Look through the material and copy each line holding "appreciated".

======

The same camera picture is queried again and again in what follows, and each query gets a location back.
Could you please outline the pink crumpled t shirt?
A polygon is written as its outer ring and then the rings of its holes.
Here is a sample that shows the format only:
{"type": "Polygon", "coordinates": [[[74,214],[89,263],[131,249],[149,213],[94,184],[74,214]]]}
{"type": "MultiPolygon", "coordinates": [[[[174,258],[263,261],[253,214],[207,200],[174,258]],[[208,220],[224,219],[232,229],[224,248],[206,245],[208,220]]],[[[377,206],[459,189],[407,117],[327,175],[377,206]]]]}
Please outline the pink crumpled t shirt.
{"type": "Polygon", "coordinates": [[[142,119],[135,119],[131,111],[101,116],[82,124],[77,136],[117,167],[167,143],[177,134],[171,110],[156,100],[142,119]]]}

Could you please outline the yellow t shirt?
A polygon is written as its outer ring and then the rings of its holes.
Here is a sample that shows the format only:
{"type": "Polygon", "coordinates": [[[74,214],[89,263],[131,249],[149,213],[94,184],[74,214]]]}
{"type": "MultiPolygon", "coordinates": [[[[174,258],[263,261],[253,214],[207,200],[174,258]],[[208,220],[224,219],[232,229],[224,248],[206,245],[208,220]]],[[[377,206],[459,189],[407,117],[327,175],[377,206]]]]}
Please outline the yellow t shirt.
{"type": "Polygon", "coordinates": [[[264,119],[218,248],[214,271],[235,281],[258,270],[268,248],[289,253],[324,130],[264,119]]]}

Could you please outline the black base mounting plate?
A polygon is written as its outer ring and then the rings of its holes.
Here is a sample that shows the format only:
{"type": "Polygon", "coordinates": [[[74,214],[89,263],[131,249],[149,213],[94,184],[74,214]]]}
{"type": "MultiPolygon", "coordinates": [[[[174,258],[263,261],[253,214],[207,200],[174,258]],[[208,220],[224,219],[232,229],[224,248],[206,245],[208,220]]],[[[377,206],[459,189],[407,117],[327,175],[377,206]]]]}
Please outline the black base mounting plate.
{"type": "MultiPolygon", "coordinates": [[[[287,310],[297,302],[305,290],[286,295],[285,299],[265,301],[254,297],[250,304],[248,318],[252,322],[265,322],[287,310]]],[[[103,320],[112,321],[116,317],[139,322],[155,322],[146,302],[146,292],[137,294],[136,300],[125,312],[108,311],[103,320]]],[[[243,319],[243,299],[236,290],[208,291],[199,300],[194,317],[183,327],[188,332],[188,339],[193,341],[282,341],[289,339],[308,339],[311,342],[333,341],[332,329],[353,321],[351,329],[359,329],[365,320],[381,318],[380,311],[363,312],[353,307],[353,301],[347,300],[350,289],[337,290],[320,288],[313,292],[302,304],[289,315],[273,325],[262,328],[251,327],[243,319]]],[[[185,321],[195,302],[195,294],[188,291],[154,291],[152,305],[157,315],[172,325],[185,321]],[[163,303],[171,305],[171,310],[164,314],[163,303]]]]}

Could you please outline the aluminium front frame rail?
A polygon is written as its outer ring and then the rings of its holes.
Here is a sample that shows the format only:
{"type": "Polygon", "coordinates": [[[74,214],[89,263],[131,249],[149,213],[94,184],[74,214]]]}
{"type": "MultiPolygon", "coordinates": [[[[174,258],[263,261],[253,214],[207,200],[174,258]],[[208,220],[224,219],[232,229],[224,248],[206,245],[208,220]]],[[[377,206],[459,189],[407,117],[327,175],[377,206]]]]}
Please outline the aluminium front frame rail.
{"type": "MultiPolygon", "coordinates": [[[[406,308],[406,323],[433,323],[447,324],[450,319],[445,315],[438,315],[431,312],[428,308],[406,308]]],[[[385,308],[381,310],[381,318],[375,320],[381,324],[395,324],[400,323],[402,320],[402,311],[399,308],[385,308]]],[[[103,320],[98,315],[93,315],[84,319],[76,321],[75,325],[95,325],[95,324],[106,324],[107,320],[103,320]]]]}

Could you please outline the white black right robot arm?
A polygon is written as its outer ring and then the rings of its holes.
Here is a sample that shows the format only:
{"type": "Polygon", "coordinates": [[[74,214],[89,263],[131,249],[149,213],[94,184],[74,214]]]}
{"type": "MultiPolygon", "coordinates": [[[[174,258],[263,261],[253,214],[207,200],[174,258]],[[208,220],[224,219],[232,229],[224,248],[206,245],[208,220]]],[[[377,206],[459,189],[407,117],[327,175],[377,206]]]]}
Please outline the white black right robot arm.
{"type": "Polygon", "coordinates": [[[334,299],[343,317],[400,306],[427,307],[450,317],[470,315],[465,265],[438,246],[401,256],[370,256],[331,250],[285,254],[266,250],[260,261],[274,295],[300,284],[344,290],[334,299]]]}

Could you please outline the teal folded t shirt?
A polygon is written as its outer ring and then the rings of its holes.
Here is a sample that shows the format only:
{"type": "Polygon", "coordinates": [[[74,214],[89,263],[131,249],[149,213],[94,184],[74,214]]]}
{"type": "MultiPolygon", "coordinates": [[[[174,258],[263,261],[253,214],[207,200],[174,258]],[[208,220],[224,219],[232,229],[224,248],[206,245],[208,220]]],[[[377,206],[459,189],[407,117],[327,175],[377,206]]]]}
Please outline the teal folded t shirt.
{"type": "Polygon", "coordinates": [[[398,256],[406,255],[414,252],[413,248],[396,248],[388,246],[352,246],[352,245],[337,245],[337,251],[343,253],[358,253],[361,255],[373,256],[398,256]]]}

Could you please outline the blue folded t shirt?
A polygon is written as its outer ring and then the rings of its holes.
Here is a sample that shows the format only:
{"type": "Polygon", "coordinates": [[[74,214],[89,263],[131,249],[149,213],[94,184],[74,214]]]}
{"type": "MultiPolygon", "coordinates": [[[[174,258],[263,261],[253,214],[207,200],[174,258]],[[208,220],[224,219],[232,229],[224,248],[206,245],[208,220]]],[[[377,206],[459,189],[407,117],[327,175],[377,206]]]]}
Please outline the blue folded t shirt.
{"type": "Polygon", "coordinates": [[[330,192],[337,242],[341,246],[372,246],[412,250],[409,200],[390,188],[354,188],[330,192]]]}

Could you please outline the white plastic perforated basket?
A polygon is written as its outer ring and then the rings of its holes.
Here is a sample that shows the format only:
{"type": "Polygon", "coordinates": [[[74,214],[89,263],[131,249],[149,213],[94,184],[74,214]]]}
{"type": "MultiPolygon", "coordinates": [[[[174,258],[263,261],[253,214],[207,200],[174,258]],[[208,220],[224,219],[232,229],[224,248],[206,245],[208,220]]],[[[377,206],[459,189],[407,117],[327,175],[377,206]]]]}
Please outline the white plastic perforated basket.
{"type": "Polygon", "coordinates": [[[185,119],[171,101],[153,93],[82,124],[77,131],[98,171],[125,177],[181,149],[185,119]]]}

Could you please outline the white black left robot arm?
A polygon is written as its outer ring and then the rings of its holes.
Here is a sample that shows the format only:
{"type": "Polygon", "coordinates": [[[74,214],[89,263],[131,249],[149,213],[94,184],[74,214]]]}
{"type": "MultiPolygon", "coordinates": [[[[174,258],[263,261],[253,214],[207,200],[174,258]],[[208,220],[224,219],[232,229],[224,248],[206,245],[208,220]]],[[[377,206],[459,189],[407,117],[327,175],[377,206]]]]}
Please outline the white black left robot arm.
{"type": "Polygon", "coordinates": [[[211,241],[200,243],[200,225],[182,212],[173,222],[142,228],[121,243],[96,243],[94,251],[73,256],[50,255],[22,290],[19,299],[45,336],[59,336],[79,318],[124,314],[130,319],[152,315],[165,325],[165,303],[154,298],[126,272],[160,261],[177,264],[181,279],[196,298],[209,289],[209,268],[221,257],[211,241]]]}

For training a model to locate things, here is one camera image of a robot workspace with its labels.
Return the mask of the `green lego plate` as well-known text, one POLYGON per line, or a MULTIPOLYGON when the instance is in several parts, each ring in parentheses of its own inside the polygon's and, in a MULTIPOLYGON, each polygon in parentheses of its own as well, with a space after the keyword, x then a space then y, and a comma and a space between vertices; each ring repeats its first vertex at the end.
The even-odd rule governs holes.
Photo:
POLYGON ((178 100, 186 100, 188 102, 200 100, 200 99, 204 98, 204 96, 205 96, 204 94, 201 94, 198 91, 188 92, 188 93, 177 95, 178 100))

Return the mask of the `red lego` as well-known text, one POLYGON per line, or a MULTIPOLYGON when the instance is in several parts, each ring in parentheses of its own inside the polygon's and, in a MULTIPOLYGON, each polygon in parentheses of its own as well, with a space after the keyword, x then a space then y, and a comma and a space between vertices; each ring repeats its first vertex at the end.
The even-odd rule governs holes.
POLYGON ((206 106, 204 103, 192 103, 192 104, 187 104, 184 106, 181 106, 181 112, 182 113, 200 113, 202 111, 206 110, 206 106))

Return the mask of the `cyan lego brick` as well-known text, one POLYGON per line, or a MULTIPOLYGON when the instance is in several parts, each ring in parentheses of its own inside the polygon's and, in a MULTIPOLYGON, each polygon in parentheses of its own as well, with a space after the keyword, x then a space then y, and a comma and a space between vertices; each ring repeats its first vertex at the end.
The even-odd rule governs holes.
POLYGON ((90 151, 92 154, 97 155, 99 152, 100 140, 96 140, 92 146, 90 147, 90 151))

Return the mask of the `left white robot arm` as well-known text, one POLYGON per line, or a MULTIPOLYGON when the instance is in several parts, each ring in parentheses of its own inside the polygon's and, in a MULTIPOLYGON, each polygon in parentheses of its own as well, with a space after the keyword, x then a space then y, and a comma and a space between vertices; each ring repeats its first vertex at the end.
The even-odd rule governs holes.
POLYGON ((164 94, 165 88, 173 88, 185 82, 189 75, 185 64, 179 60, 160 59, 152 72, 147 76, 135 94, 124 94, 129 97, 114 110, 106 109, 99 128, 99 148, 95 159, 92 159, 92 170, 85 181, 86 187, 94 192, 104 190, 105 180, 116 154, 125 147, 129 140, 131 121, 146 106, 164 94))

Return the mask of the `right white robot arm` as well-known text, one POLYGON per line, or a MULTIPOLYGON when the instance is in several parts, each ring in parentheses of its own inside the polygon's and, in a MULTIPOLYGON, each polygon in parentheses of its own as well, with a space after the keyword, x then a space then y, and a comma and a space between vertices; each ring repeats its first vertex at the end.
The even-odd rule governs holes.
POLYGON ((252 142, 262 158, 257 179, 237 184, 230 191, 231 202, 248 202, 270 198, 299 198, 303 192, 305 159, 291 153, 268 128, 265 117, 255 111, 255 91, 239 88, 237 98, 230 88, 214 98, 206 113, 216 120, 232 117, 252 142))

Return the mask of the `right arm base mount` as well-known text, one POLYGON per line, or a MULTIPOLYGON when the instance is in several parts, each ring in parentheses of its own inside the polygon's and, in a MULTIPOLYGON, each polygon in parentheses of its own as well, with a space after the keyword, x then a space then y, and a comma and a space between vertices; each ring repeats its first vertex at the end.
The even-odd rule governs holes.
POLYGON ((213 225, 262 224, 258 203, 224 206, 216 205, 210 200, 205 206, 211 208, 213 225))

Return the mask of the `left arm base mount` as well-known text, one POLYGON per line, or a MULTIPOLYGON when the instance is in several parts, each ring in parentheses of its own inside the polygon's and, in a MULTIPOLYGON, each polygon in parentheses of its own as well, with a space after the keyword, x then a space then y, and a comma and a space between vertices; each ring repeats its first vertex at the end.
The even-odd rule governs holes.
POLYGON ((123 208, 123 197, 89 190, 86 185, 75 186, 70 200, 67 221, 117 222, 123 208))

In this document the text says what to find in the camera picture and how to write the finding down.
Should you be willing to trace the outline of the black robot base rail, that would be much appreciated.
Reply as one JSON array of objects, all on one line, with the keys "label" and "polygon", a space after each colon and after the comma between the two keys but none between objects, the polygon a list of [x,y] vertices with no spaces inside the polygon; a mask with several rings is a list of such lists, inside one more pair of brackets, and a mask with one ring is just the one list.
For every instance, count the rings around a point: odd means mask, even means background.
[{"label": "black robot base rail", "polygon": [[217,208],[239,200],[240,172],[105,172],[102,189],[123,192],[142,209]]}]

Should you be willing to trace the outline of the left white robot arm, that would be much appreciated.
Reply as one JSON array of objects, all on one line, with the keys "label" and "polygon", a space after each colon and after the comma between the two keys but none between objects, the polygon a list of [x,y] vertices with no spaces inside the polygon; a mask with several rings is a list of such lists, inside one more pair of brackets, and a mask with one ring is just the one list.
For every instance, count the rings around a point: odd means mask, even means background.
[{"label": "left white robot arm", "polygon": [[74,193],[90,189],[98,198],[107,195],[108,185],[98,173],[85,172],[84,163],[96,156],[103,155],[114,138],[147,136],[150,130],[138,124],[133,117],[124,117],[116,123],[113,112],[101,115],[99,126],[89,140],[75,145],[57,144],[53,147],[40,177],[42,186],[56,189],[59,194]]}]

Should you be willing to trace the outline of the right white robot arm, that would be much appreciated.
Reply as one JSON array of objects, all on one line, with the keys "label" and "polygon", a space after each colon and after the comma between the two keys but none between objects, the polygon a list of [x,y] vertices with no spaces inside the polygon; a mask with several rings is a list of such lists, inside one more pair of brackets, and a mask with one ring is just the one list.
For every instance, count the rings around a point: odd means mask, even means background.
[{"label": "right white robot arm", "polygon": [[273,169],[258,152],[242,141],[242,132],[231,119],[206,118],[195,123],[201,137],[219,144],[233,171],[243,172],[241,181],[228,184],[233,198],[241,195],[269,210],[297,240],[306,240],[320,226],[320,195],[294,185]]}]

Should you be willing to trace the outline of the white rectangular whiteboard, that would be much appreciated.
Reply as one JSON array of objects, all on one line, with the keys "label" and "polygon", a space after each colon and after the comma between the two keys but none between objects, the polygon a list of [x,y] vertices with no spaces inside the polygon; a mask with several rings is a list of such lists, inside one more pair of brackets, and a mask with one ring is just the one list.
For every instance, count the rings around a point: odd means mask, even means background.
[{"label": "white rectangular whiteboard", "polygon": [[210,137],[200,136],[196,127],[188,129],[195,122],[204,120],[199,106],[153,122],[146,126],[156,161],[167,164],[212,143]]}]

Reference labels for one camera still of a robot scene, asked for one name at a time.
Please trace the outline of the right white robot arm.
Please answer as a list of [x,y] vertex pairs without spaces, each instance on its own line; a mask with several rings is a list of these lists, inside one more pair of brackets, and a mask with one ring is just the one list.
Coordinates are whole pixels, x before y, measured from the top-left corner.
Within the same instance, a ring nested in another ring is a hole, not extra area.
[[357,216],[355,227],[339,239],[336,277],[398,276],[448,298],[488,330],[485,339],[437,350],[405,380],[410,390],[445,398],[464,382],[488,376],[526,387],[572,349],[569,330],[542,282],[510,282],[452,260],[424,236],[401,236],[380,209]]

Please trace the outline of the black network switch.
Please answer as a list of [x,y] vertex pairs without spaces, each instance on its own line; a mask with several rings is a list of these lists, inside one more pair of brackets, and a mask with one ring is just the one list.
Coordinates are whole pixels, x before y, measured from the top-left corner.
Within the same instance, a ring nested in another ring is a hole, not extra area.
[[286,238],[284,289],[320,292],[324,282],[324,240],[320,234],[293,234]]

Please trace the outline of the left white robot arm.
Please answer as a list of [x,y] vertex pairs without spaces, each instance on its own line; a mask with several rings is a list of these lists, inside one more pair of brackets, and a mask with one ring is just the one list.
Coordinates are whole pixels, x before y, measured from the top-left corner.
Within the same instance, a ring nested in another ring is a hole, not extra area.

======

__EXERCISE ANSWER__.
Should you be willing to trace the outline of the black robot base rail, that would be much appreciated.
Should you be willing to trace the outline of the left white robot arm, that would be much appreciated.
Should you be willing to trace the outline of the right white robot arm, that would be much appreciated.
Should you be willing to trace the outline of the white rectangular whiteboard, that would be much appreciated.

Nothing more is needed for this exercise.